Samsung T1 Portable SSD Review (1TB) – Price, Speed, Capacity and Security

COMPONENTS AND DISASSEMBLY

Perhaps the most valuable piece of advise we can offer if you are considering disassembly of the T1 is …DON’T DO IT!  Personally, I love taking things apart and have been doing it for years and, given this love of ripping things apart, it is only natural that things sometimes just don’t go right, especially with Samsung SSDs.  We don’t need to speak of a certain 840 Pro where the pentalobe screw didn’t want to cooperate, resulting in my punching a hole clear through that SSD.

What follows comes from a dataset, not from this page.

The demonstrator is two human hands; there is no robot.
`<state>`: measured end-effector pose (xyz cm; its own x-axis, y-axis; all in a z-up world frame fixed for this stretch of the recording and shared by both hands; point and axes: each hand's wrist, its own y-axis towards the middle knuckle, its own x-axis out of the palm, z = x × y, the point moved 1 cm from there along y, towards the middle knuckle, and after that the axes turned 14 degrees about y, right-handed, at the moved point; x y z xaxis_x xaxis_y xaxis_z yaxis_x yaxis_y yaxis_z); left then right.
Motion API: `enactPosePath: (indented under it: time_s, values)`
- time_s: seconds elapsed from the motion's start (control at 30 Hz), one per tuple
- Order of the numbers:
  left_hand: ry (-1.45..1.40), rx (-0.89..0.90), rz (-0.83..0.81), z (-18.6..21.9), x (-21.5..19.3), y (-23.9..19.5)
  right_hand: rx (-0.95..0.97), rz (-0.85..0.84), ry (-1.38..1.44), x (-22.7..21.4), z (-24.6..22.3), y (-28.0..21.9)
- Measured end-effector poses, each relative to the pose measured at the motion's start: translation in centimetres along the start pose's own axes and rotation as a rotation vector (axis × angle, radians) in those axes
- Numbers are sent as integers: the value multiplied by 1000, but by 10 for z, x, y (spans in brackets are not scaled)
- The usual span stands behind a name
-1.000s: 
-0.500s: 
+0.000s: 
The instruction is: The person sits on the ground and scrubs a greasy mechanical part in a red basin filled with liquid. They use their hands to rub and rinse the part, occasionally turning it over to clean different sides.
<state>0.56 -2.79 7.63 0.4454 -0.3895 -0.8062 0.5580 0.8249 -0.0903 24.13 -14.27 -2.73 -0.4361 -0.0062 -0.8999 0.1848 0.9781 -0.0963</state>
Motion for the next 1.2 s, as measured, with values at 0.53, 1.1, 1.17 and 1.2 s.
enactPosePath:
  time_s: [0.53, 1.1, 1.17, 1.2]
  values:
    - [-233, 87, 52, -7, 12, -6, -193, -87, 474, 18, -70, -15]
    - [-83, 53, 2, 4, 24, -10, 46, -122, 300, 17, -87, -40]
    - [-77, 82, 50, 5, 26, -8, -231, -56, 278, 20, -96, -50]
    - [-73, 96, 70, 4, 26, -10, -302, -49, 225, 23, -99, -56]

The Samsung Portable SSD T1 is comprised of five pieces, three being the plastic exterior, a mSATA to USB3.0 bridge, and a Samsung 850 EVO 1TB mSATA SSD.

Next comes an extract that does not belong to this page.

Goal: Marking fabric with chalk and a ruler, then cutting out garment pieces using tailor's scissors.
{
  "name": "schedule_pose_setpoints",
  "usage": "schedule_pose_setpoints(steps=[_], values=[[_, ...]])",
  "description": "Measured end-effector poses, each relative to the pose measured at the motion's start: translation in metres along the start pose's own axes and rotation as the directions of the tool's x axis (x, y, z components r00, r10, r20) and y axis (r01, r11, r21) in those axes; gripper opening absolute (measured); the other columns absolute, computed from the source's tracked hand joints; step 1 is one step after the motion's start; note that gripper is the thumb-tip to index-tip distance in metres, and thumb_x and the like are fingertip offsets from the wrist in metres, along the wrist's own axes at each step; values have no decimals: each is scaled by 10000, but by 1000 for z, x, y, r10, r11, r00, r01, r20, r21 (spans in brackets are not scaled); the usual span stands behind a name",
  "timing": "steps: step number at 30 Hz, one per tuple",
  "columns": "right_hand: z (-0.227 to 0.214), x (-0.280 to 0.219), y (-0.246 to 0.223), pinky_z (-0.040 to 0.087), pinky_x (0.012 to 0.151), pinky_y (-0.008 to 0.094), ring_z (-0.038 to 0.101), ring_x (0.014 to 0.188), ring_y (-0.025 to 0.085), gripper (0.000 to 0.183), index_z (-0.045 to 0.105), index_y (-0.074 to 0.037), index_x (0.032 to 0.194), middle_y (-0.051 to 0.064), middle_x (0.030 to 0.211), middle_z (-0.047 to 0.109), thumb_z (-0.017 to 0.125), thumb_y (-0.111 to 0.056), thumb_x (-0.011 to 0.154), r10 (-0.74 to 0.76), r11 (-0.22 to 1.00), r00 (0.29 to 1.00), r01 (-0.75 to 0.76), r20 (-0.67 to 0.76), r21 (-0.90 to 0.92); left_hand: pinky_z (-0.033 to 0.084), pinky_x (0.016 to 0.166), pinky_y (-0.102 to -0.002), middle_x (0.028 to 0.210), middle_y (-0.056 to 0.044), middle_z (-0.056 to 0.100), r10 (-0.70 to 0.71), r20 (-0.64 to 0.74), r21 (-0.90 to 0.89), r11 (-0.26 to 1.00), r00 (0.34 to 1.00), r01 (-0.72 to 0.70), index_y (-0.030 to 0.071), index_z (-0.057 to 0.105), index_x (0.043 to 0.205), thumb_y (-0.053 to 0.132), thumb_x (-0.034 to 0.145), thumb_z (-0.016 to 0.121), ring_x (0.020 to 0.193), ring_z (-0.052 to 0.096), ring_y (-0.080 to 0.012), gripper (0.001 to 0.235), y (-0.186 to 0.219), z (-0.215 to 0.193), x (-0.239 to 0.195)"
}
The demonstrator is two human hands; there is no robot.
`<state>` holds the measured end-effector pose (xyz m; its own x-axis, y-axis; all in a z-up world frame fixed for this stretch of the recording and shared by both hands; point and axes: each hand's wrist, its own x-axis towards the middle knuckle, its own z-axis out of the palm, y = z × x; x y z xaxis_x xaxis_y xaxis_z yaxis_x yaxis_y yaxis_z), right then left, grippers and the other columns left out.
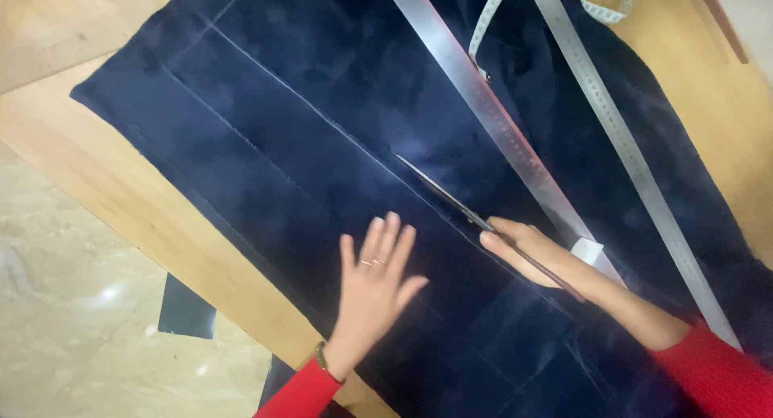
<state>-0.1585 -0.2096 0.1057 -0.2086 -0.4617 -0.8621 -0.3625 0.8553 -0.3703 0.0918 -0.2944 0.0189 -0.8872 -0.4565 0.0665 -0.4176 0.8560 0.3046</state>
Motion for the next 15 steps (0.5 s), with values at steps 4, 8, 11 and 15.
schedule_pose_setpoints(steps=[4,8,11,15], values=[[1,1,-3,579,994,485,720,1190,356,675,561,-101,1446,240,1261,727,414,-580,994,61,993,998,-62,-18,-100,35,1213,-647,1719,-129,206,-175,-5,-68,982,985,174,192,299,1629,682,973,450,1583,175,-294,832,-38,3,8],[-1,21,6,590,960,504,724,1158,405,676,587,-96,1411,263,1242,726,413,-587,980,10,993,1000,-7,27,-114,-32,1224,-629,1732,-117,175,-250,-1,-11,968,968,250,203,269,1638,783,948,350,1599,126,-275,905,-58,2,14],[-2,29,-17,591,942,515,734,1140,407,722,568,-64,1424,283,1208,733,406,-602,971,-31,996,999,34,31,-79,-45,1236,-615,1735,-104,159,-243,-1,35,969,970,243,211,252,1639,826,913,346,1601,114,-260,957,-59,6,15],[-10,34,-27,607,924,485,758,1114,365,673,646,-150,1331,216,1168,775,393,-640,944,-52,996,997,55,51,-63,9,1242,-615,1741,-73,147,-253,-12,38,967,968,253,226,243,1643,821,905,391,1600,120,-254,959,-60,4,16]])
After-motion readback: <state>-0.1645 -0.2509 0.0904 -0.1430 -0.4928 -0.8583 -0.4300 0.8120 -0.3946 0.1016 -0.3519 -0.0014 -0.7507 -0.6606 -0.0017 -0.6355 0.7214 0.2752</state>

Samsung Portable SSD T1 Disassembled

The exterior plastic case is secured by clips of which there is no easy way to get them apart, short of a great deal of frustration.

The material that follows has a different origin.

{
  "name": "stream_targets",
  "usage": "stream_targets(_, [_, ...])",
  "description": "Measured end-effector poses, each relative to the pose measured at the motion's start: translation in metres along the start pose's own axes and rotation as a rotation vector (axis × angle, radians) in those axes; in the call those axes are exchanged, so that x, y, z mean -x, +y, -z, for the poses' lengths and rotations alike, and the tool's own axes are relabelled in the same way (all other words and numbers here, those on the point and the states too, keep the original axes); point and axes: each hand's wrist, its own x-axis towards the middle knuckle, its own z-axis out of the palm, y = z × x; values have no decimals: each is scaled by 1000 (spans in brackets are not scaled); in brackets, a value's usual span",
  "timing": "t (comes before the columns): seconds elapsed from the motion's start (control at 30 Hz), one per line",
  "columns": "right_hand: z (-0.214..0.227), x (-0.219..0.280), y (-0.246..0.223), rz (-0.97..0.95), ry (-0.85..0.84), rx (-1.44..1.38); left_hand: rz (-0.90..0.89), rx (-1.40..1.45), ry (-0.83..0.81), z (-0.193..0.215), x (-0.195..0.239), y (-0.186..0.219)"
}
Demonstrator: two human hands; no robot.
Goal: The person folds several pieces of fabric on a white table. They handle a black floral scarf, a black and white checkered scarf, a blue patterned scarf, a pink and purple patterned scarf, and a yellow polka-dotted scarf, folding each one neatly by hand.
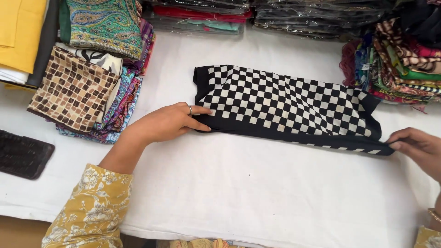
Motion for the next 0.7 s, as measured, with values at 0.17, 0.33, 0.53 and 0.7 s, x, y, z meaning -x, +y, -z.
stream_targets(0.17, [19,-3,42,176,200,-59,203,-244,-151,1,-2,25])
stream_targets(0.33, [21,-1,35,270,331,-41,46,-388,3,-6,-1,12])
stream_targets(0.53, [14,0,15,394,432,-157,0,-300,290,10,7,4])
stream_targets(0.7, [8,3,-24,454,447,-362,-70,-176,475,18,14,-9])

Samsung 850 EVO mSATA SSD Front

The SSD itself consists of a green printed circuit board, a low power 2-core MGX controller (S4LN062X01-Y030), four pieces of Samsung 3D V-NAND flash memory with a product number of K9DMGB8S7C, and a Samsung DRAM cache memory chip.

Samsung 850 EVO mSATA SSD Back

Last but not least, we have the mSATA to USB3.0 adapter which contains the ASMedia 1153e USB3.0 controller with UASP support.

Samsung Portable SSD T1 USB3 BridgeThe external connector itself on the Portable SSD T1 is a USB 3.0 micro connector. To the right of that is a small light that displays a blue LED during disk activity.

Samsung Portable SSD T1 USB 3 Connector

Now, looking back at my improvised Samsung 1TB external SSD that was created some time ago, we can see that things are surprisingly very similar in build; this original design being a MyDigitalSSD OTG case housing the Samsung 1TB 840 pro mSATA SSD.

 

Samsung 1TB Improvised External SSD

26 comments

  1. blank

    If only it was the new USB 3.1 🙂 Damn that would be awesome!

    • blank

      David you are right. Time is over for the 3.0. Too late for these devices. 3.0 was announced in 2008 and they offered 10 MB write 40 MB read drives for years. Still more than half of the 3.0 drives are 10 – 15 MB write 70 – 80 MB read. 3.1 was announced in 2014 and when 3.0 died producers started to offer 400 MB drives. Patriot renewed Supersonic Magnum series with 300 MB write 400 MB read speed. Corsair renewed Voyager GS and GTX. Lexar renewed P10 to P20 with 270 MB write 400 MB read. I do not care any of them. Also I do not care Samsung T1. It is high time for 3.1. Remember CES 2015. ADATA SE700 portable SSD with USB 3.1 interface. The drive offers sequential transfer rates of up to 819 MB/s read, with up to 839 MB/s writes. https://www.techpowerup.com/208746/adata-se700-offer-scorching-fast-transfers-mobility.html

  2. blank

    It would be interesting on these portable SSDs to do real stress testing to see what kind of speed drops occur during heavy write IO. I know with some high-end USB thumb drives heat is a real problem during heavy write IOs that result in the USB throughput dropping.

  3. blank

    why the use of mgx controller instead of mex which is being used in 850evo 1tb model?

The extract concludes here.